Search the data for the word "camera" and copy every line where it occurs.
(MATERIAL FOR THE TASK)
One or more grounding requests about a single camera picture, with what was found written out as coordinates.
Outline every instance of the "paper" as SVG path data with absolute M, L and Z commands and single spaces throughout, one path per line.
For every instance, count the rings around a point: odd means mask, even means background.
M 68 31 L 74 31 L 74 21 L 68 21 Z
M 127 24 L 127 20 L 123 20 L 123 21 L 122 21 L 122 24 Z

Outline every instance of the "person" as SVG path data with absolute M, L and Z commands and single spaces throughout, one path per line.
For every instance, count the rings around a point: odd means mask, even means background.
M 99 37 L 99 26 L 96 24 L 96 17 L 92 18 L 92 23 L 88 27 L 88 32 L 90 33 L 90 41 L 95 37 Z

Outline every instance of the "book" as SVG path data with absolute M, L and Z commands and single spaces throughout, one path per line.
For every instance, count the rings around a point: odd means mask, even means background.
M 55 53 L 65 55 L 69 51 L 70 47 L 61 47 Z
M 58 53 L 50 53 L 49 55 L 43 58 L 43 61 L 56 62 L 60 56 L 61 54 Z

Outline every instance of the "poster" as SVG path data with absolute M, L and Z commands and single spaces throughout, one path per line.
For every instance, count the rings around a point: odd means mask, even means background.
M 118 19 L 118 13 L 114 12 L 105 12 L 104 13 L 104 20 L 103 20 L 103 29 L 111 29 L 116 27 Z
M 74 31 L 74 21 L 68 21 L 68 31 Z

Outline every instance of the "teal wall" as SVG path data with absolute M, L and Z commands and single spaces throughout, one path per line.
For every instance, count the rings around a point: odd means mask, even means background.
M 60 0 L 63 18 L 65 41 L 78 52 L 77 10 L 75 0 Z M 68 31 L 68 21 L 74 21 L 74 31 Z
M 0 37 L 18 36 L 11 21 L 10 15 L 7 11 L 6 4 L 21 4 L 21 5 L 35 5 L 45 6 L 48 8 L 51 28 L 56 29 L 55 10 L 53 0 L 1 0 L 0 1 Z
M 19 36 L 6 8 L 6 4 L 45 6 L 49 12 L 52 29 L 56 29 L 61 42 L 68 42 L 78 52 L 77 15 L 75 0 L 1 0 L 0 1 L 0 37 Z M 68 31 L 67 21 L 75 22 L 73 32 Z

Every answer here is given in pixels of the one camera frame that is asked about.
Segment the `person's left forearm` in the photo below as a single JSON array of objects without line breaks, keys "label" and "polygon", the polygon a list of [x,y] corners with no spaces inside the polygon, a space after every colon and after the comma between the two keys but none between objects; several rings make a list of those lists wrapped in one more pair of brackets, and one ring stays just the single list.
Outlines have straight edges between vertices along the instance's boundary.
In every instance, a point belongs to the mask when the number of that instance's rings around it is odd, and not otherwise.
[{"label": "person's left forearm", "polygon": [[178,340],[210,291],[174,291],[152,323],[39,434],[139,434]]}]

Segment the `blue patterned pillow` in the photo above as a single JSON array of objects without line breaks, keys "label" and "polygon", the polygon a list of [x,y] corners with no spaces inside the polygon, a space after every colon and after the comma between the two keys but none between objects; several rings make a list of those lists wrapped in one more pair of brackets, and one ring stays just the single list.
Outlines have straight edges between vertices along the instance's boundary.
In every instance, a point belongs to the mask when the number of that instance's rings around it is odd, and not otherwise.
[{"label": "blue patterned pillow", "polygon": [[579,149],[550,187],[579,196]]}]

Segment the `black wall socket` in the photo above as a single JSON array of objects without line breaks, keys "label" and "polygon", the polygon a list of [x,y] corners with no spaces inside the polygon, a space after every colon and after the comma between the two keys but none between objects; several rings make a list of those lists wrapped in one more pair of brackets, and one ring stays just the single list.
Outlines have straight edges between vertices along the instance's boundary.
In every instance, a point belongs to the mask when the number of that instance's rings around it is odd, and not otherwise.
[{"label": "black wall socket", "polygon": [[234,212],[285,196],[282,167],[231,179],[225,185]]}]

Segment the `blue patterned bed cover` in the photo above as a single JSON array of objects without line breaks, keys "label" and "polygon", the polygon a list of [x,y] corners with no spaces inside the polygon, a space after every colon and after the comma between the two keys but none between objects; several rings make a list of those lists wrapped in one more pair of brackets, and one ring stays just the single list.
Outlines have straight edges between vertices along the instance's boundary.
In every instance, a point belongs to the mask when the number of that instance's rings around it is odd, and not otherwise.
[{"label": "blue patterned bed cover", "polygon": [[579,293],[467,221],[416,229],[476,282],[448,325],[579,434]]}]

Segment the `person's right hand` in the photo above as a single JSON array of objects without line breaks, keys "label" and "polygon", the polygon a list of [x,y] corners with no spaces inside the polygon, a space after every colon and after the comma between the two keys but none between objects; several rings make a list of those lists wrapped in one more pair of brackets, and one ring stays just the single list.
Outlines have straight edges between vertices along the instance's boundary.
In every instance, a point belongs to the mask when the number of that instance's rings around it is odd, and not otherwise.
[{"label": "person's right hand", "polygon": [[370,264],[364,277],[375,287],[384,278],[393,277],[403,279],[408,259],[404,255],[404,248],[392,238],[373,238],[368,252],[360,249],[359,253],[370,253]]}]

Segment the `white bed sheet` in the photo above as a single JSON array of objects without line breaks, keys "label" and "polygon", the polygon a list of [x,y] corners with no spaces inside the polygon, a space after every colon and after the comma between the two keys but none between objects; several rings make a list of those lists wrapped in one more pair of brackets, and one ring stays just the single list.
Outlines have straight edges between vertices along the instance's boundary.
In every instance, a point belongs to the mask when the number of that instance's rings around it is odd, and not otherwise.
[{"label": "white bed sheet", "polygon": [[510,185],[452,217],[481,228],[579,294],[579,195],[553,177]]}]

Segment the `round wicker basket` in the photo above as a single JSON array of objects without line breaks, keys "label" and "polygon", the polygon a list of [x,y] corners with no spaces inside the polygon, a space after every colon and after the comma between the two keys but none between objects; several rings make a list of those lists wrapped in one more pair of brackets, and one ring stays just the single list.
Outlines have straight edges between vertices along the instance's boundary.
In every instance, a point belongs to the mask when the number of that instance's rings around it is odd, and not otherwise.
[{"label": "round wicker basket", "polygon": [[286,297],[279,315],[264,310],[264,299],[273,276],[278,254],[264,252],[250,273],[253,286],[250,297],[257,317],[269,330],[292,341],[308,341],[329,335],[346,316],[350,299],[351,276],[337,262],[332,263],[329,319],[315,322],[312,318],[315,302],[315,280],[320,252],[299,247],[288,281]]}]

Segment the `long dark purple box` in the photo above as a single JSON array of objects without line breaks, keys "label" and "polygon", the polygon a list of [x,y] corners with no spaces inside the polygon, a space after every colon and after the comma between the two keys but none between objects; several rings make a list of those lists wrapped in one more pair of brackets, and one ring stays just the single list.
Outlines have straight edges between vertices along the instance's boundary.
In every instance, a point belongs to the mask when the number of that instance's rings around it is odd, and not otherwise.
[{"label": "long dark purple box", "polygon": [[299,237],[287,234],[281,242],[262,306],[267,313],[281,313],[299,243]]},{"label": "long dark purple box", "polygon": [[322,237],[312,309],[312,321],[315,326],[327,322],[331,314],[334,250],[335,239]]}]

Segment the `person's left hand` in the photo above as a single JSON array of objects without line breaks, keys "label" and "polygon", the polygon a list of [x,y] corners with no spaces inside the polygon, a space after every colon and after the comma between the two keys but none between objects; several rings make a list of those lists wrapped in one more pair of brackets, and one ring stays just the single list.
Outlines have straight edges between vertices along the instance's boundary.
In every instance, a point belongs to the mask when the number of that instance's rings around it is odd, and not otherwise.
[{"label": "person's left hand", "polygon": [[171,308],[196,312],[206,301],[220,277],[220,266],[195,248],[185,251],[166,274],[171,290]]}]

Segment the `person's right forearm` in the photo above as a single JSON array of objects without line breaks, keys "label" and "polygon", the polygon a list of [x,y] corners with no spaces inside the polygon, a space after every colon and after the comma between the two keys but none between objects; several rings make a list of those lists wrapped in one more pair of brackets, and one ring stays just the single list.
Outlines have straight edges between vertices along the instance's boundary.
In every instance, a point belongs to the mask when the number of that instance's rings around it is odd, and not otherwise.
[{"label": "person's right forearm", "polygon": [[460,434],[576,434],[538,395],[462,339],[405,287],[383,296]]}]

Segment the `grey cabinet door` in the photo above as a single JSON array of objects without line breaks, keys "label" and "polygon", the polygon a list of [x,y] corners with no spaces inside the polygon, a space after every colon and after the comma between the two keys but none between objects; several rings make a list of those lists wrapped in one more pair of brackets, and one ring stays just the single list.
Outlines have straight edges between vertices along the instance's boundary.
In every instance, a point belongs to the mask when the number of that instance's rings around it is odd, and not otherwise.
(End MATERIAL FOR THE TASK)
WRITTEN RESPONSE »
One or more grounding requests about a single camera picture, with what was found written out as coordinates.
Every answer here is given in pixels of the one camera frame that is asked about.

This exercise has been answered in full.